All we have to do is consider the government’s arguments in preserving California’s ten-coliform-per-milliliter standard to appreciate how far out the Human Microbiome Project really is.

As several readers pointed out following my previous post, a California state court judge rejected the arguments of the state’s two main producers of raw milk, Organic Pastures Dairy Co. and Claravale Farm, for an injunction to prevent enforcement of AB1735.

While the Farm-to-Consumer Legal Defense Fund will presumably appeal the decision, getting a judge’s decision overturned is never easy. Especially when the state is invoking the image of young and old citizens dropping dead from raw milk, as reported in the Fresno Bee article.

As the Fresno Bee reported, Michael Payne, the University of California “expert” who testified incoherently in the recent state senate hearings on raw milk, was the state’s star witness.

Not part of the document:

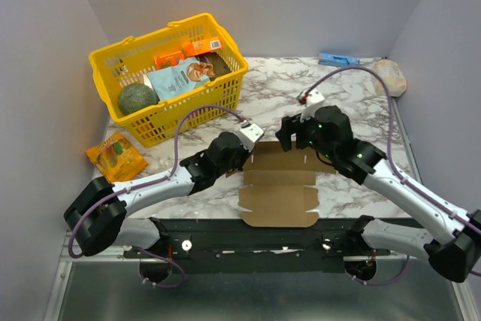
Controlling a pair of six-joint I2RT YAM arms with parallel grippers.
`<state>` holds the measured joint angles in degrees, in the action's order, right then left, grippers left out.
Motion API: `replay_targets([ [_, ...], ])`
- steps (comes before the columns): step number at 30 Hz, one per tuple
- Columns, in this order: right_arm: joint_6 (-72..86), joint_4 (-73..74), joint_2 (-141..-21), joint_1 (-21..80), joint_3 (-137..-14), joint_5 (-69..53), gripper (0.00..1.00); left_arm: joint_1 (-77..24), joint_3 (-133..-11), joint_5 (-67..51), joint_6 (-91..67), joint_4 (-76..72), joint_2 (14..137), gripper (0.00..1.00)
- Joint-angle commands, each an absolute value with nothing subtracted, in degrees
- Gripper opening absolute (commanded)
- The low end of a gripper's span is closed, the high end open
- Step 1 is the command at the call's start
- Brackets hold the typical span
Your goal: Fold the paper box
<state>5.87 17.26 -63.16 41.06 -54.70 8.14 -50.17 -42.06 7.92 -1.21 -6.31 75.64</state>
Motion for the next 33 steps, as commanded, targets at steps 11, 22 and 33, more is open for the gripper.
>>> replay_targets([
  [11, 66.6, 5.3, -44.3, 41.4, -33.5, 9.0, 0.85, -54.8, -29.1, 23.0, -1.4, -23.6, 65.6, 0.0],
  [22, 74.2, -5.0, -50.0, 41.3, -30.1, 12.7, 0.85, -56.9, -26.9, 24.3, -0.4, -25.6, 64.1, 0.0],
  [33, 78.5, -10.7, -58.4, 41.2, -29.2, 14.4, 0.72, -60.0, -26.9, 26.7, 2.9, -26.5, 65.1, 0.0],
])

The state’s lawyer concluded: “There is a very real harm from potential pathogens that are dangerous to the elderly and children,” the state’s lawyer said.

I expect the focus will now shift, as the judge in the case suggested it should, to the legislative side of things. In the California Senate, Dean Florez has been moving ahead with a legislative proposal to lift the coliform standard and require individual dairy safety production plans.

Yet here as well, I suspect the path could be bumpy. It’s much tougher to undo a fear-based law than it is to put it in place. Hopefully Sen. Florez has lots of influence to go along with his persuasion skills. He’s going to need both, because now he’ll have to overcome the anti-raw-milk argument that a court has refused to undo AB1735.